## EXERCISE DETAILS
Restate the material verbatim, every line included.

## LISTED ENTRIES
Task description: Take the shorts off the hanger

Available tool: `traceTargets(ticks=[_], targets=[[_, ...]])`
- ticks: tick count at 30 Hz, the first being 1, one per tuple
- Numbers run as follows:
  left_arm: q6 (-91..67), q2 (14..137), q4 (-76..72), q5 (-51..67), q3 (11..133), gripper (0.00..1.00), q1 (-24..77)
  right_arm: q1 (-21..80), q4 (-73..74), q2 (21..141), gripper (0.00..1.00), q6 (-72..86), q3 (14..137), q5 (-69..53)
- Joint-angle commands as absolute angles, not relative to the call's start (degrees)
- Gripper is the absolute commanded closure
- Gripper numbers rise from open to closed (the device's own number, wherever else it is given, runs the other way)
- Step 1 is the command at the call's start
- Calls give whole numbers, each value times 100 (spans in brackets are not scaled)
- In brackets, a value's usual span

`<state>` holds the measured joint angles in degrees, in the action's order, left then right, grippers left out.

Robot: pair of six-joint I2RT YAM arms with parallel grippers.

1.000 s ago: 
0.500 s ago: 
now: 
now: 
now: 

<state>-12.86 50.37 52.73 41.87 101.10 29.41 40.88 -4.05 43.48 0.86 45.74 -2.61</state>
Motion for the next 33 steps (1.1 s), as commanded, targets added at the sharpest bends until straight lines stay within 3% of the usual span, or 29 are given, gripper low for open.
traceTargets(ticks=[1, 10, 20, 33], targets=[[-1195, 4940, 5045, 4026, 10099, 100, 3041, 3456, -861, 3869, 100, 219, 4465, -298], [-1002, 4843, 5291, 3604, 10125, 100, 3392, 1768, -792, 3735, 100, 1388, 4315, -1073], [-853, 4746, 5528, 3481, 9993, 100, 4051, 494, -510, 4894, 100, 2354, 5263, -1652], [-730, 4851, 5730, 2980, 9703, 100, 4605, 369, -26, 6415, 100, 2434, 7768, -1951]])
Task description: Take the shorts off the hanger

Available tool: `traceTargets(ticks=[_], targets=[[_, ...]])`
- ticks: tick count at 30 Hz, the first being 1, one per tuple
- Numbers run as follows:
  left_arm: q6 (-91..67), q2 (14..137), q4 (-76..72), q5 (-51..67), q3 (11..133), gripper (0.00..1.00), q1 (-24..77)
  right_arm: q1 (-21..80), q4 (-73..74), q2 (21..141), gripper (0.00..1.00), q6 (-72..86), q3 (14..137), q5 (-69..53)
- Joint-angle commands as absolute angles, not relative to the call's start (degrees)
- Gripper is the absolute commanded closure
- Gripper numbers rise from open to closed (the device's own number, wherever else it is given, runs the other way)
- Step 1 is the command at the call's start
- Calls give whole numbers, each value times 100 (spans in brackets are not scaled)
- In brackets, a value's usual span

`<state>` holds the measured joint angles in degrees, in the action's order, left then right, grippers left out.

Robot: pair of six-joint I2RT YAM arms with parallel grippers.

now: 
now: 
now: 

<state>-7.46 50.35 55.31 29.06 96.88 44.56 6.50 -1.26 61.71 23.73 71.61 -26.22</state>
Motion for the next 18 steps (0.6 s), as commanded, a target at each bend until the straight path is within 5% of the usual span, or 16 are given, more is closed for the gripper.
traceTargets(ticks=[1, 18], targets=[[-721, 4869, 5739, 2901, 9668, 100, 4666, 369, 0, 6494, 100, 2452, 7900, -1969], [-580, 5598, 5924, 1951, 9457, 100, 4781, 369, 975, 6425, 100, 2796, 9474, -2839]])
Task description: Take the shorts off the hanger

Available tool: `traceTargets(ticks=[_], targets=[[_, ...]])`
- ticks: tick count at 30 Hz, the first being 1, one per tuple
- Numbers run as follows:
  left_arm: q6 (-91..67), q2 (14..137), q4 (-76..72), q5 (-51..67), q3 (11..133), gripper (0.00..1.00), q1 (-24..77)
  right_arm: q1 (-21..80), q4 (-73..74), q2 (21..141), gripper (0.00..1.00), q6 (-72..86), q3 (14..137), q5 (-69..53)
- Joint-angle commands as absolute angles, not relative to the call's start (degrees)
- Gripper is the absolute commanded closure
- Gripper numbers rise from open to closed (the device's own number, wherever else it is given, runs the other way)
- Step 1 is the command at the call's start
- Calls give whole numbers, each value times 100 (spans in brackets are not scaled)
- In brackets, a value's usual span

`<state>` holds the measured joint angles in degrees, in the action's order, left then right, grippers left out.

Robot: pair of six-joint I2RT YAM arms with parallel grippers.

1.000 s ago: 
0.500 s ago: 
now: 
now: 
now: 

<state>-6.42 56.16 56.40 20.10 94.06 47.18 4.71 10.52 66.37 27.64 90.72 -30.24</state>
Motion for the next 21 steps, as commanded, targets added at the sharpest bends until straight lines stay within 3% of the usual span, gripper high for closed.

## THE COMPLETED TASK
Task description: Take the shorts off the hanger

Available tool: `traceTargets(ticks=[_], targets=[[_, ...]])`
- ticks: tick count at 30 Hz, the first being 1, one per tuple
- Numbers run as follows:
  left_arm: q6 (-91..67), q2 (14..137), q4 (-76..72), q5 (-51..67), q3 (11..133), gripper (0.00..1.00), q1 (-24..77)
  right_arm: q1 (-21..80), q4 (-73..74), q2 (21..141), gripper (0.00..1.00), q6 (-72..86), q3 (14..137), q5 (-69..53)
- Joint-angle commands as absolute angles, not relative to the call's start (degrees)
- Gripper is the absolute commanded closure
- Gripper numbers rise from open to closed (the device's own number, wherever else it is given, runs the other way)
- Step 1 is the command at the call's start
- Calls give whole numbers, each value times 100 (spans in brackets are not scaled)
- In brackets, a value's usual span

`<state>` holds the measured joint angles in degrees, in the action's order, left then right, grippers left out.

Robot: pair of six-joint I2RT YAM arms with parallel grippers.

1.000 s ago: 
0.500 s ago: 
now: 
now: 
now: 

<state>-12.86 50.37 52.73 41.87 101.10 29.41 40.88 -4.05 43.48 0.86 45.74 -2.61</state>
Motion for the next 33 steps (1.1 s), as commanded, targets added at the sharpest bends until straight lines stay within 3% of the usual span, or 29 are given, gripper low for open.
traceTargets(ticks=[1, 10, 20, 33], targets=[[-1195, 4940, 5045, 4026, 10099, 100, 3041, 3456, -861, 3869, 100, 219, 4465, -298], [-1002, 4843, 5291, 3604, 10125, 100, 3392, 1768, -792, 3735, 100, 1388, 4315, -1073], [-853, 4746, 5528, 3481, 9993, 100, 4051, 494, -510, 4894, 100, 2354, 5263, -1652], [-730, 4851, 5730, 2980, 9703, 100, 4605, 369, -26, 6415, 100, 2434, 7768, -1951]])
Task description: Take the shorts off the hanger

Available tool: `traceTargets(ticks=[_], targets=[[_, ...]])`
- ticks: tick count at 30 Hz, the first being 1, one per tuple
- Numbers run as follows:
  left_arm: q6 (-91..67), q2 (14..137), q4 (-76..72), q5 (-51..67), q3 (11..133), gripper (0.00..1.00), q1 (-24..77)
  right_arm: q1 (-21..80), q4 (-73..74), q2 (21..141), gripper (0.00..1.00), q6 (-72..86), q3 (14..137), q5 (-69..53)
- Joint-angle commands as absolute angles, not relative to the call's start (degrees)
- Gripper is the absolute commanded closure
- Gripper numbers rise from open to closed (the device's own number, wherever else it is given, runs the other way)
- Step 1 is the command at the call's start
- Calls give whole numbers, each value times 100 (spans in brackets are not scaled)
- In brackets, a value's usual span

`<state>` holds the measured joint angles in degrees, in the action's order, left then right, grippers left out.

Robot: pair of six-joint I2RT YAM arms with parallel grippers.

now: 
now: 
now: 

<state>-7.46 50.35 55.31 29.06 96.88 44.56 6.50 -1.26 61.71 23.73 71.61 -26.22</state>
Motion for the next 18 steps (0.6 s), as commanded, a target at each bend until the straight path is within 5% of the usual span, or 16 are given, more is closed for the gripper.
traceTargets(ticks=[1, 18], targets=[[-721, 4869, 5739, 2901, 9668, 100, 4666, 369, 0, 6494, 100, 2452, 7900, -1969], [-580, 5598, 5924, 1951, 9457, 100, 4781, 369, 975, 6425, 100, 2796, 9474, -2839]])
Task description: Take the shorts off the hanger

Available tool: `traceTargets(ticks=[_], targets=[[_, ...]])`
- ticks: tick count at 30 Hz, the first being 1, one per tuple
- Numbers run as follows:
  left_arm: q6 (-91..67), q2 (14..137), q4 (-76..72), q5 (-51..67), q3 (11..133), gripper (0.00..1.00), q1 (-24..77)
  right_arm: q1 (-21..80), q4 (-73..74), q2 (21..141), gripper (0.00..1.00), q6 (-72..86), q3 (14..137), q5 (-69..53)
- Joint-angle commands as absolute angles, not relative to the call's start (degrees)
- Gripper is the absolute commanded closure
- Gripper numbers rise from open to closed (the device's own number, wherever else it is given, runs the other way)
- Step 1 is the command at the call's start
- Calls give whole numbers, each value times 100 (spans in brackets are not scaled)
- In brackets, a value's usual span

`<state>` holds the measured joint angles in degrees, in the action's order, left then right, grippers left out.

Robot: pair of six-joint I2RT YAM arms with parallel grippers.

1.000 s ago: 
0.500 s ago: 
now: 
now: 
now: 

<state>-6.42 56.16 56.40 20.10 94.06 47.18 4.71 10.52 66.37 27.64 90.72 -30.24</state>
Motion for the next 21 steps, as commanded, targets added at the sharpest bends until straight lines stay within 3% of the usual span, gripper high for closed.

With this output, the exercise is done.